Buoyed by this investment boom, the scale of China's announcements of large-scale foreign direct investment (FDI) projects in Morocco amounts to about $6 billion (about 9 trillion won) from 2023 to 2025. During the same period, Chinese-backed North African investment projects were counted as 19 in Morocco, 9 in Egypt, and 6 in Algeria. This far exceeds the United Arab Emirates (UAE, 3), Saudi Arabia (2), and Qatar (1).

The reason Chinese corporations are building factories in Morocco in quick succession is the geographical advantage that makes exports to Europe easier, along with the ability to reduce tariff burdens. Morocco faces Europe across the Strait of Gibraltar. Recent instability in the Middle East is also cited by Chinese investors as a factor that increases the appeal of North Africa.

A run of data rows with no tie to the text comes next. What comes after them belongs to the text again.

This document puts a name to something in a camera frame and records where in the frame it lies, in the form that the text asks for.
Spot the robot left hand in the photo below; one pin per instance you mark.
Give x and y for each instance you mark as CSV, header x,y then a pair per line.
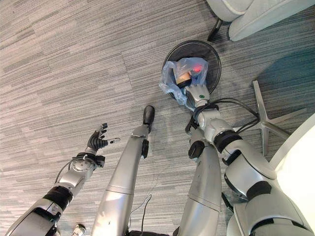
x,y
94,142

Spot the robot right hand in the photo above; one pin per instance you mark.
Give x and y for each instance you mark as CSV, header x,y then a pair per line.
x,y
199,96

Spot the translucent blue plastic garbage bag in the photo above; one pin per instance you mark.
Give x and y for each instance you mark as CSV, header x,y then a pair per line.
x,y
168,81

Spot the robot left arm silver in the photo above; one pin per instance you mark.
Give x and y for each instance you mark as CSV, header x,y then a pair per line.
x,y
73,175

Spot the robot right arm silver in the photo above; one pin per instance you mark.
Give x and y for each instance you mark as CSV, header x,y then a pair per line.
x,y
248,169

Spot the red garbage item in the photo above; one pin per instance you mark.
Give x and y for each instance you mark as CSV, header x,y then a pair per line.
x,y
197,68

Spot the black mesh round trash can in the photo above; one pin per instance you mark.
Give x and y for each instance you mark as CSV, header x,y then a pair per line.
x,y
190,49

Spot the tan cup with black base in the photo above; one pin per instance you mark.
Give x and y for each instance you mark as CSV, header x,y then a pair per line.
x,y
183,78

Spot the robot left leg silver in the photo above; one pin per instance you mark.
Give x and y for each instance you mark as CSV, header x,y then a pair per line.
x,y
123,172

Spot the robot leg silver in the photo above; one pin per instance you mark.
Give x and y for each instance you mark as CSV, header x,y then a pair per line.
x,y
205,177
123,172

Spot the robot left foot dark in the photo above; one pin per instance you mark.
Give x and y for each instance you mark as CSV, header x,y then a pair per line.
x,y
148,114

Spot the black armchair leg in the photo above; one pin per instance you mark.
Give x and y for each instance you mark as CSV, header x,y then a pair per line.
x,y
214,29

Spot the silver metal star table base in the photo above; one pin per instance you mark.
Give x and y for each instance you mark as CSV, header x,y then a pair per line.
x,y
263,123

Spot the robot right leg silver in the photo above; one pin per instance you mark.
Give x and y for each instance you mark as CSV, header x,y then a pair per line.
x,y
205,177

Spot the white upholstered armchair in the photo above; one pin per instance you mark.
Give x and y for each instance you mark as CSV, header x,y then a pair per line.
x,y
253,14

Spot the black robot torso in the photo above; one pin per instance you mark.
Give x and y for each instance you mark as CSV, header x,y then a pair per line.
x,y
147,233

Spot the white round table top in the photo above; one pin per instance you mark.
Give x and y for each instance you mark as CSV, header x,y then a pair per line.
x,y
297,159

Morocco, for its part, is aggressively seeking to attract overseas corporations by touting a five-year corporate tax exemption, a young workforce, green energy supplies, and free trade agreements (FTAs) with about 50 countries, including the EU and the United States.

For the EU, which sought to prevent Chinese cars from encroaching on the European market through high tariffs, this poses a conundrum. The EU, based on the results of its investigation into the Chinese government's subsidies for the electric vehicle industry, is imposing tariffs of up to 45% on Chinese-made EVs. However, if products made by Chinese corporations are recognized as Moroccan in origin, they can enter the EU market tariff-free.

Maroš Šefčovič, the EU's executive vice president for trade and economic security, said in an interview with the FT that Chinese corporations' investments in Morocco may be an attempt to reroute exports to Europe via a third country to address China's overcapacity problem, adding, "It is becoming a very big problem for Europe."

In Europe, questions have already been raised about Chinese corporations' strategies to avoid tariffs. A representative case is the EU's imposition last year of countervailing duties on Moroccan-made aluminum wheels for vehicles. The EU determined that the products benefited from unfair subsidies linked not only to Morocco but also to China's Belt and Road policy.

However, even if Chinese corporations use Morocco as an export base to avoid tariffs, it is not easy to regulate. That is because European automakers such as Renault and Stellantis also operate large production facilities in Morocco. EU officials told the FT that it is not easy to distinguish whether cooperation between China and Morocco is genuine industrial cooperation or a strategy to circumvent EU tariffs.

Whether Morocco will be recognized as an origin treated the same as European-made under the Industrial Acceleration Act (IAA) that the EU is pushing to bolster the competitiveness of European manufacturing is expected to be an important test ahead. The bill includes applying a "manufactured in the region" requirement in public procurement and subsidy payments for strategic industries such as automobiles, steel, cement, and aluminum, as well as green industries like wind turbines. China is strongly protesting.

Bob Savic, head of international trade at the London-based Global Policy Institute, said, "Chinese intermediate goods are transported to North Africa, undergo limited processing, and are exported to the EU under preferential trade agreements," adding, "As the EU's 'de-risking' strategy to reduce dependence on China intersects with China's 'offshoring' strategy in this region, North Africa could emerge as a much fiercer arena of economic competition."